布莱顿prime怎么获得 www.wnjebw.com.cn 目前課程版本:5.0 升級時間:2019.02.21 查看詳細
Python基礎、Web、AI各個階段的前后銜接更為合理
- Python基礎課程和Web課程,前后銜接更為合理,前端由1個階段拆分成3個階段融入項目中,平滑學習曲線
- AI課程中,基于大數據、機器學習技術的Web業務流推薦。Web和AI課程前后鋪墊
Python Web課程全新Django框架美多商城項目、新增Flask框架黑馬頭條Web項目
- 美多商城支持前后臺分離、不分離技術,融合多項主流技術要點
- 就業熱點課程:增加Docker、高并發部署
- 黑馬頭條Web項目,以技術方案驅動講解,提供8大技術方案;對接第三方推薦系統和聊天機器人系統,呈現真實業務場景
Python人工智能課程立足于數據科學方向,并提供自然語言處理項目和物體檢測項目兩大延伸方向
- 重新設計8天的機器學習、數據挖掘入門課,降低學習難度、平滑學習曲線
- 全新黑馬頭條推薦系統項目,基于大數據的推薦系統,融合10+技術解決方案
針對各個就業方向,提供面試強化專題課程、熱點技術解決方案和熱點項目庫,拓展學員視野,提升工作經驗。目前已產出面試強化專題課程50 +,熱點技術解決方案20+,熱點項目庫8+,且在持續更新中
0基礎0經驗的小白人員;想通過最低的成本來試一下自己是否適合做Python編程相關工作的轉型人員。
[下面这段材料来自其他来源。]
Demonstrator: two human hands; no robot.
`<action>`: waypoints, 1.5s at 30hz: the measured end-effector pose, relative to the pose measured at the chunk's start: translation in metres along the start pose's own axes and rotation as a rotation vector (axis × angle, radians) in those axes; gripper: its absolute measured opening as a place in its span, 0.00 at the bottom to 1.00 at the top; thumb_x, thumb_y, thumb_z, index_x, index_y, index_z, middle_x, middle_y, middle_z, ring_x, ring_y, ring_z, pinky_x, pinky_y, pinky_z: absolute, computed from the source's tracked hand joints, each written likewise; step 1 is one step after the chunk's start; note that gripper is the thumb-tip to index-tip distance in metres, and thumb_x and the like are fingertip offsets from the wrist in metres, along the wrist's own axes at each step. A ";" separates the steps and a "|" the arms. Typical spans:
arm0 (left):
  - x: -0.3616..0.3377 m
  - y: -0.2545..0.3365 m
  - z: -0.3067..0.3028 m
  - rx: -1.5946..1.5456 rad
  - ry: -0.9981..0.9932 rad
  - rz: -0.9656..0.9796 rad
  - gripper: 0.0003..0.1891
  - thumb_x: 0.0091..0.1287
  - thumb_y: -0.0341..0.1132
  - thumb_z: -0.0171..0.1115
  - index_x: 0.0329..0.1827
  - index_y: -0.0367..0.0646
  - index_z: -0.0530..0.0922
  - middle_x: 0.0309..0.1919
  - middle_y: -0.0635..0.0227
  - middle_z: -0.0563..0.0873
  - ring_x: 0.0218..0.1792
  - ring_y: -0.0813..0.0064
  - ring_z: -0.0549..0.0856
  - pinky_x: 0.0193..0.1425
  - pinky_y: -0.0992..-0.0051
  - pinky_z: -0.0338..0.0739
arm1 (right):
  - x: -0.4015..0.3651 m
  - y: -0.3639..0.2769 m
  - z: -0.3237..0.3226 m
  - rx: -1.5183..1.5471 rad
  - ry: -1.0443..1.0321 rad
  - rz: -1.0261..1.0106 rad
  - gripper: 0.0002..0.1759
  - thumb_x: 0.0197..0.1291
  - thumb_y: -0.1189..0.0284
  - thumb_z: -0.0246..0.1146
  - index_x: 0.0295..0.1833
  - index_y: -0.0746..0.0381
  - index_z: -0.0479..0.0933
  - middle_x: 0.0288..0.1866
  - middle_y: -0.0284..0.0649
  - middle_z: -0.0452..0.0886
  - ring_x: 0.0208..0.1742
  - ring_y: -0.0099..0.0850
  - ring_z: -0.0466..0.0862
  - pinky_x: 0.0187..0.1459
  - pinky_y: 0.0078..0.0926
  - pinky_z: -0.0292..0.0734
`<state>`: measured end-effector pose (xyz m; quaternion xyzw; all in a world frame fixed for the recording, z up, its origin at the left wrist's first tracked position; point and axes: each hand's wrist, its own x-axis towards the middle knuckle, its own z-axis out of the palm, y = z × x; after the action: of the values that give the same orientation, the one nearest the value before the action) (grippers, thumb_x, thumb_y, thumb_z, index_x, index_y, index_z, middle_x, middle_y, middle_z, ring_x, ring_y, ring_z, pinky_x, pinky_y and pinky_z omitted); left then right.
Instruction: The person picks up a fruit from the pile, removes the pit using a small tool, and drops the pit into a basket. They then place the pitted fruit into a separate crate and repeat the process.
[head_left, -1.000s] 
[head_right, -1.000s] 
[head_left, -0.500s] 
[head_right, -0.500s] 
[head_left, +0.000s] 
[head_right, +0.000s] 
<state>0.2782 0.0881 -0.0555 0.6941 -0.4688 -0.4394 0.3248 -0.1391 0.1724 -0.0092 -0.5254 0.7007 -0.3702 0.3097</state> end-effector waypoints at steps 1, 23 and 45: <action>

注:獲取更多免費學習視頻+資料+筆記,請加QQ:2632311208。
全日制脫產,每周5天上課(實際培訓時間可能因法定節假日等因素發生變化)
部分校區可能會根據實際情況有所調整,詳情可詢咨詢老師 點擊咨詢
自帶筆記本
Python+人工智能基礎班課程大綱 | |||
所處階段 | 主講內容 | 技術要點 | 學習目標 |
第一階段: Python基礎 |
Python第一個程序 | 變量、標識符和關鍵字、輸入和輸出、數據類型轉換 | 可掌握的核心能力: 1. 掌握Python基礎語法, 具備基礎的編程能力; 2. 建立起編程思維以及面向對象程序設計思想。 可解決的現實問題: 能夠熟練使用Python技術完成針對小問題的程序編寫。 市場價值: 具備最基本的編程思維, 掌握基礎的Python編程技術, 能夠完成較小程序的開發,尚達不到企業的用人標準。 |
條件控制語句和循環語句 | 比較關系運算符、邏輯運算符、三目運算符、while循環、for循環、break和continue | ||
容器類型 | 列表、元組、字典、有序字典、公共函數、字符串 | ||
函數 | 函數的定義和調用、不定長參數函數、匿名函數、遞歸函數、可變和不可變類型 | ||
文件操作 | 文件打開和關閉、文件的讀寫、文件、目錄相關操作、文件應用案例 | ||
面向對象 | 面向對象介紹、類的定義和對象的創建、添加和獲取對象屬性、init方法、私有方法和私有屬性、繼承、多態、類方法、對象方法、靜態方法 | ||
異常處理 | 捕獲異常、異常的傳遞、自定義異常 | ||
??楹桶?/td> | ??榻檣?、??櫚牡既?、??櫓械?nbsp;__all__、??櫓?nbsp;__name__ 的作用、包的介紹、包的導入 |
本課程適合有Python語言基礎、面向對象編程思想,Linux基本操作基礎的人士,課上不講Python基礎知識。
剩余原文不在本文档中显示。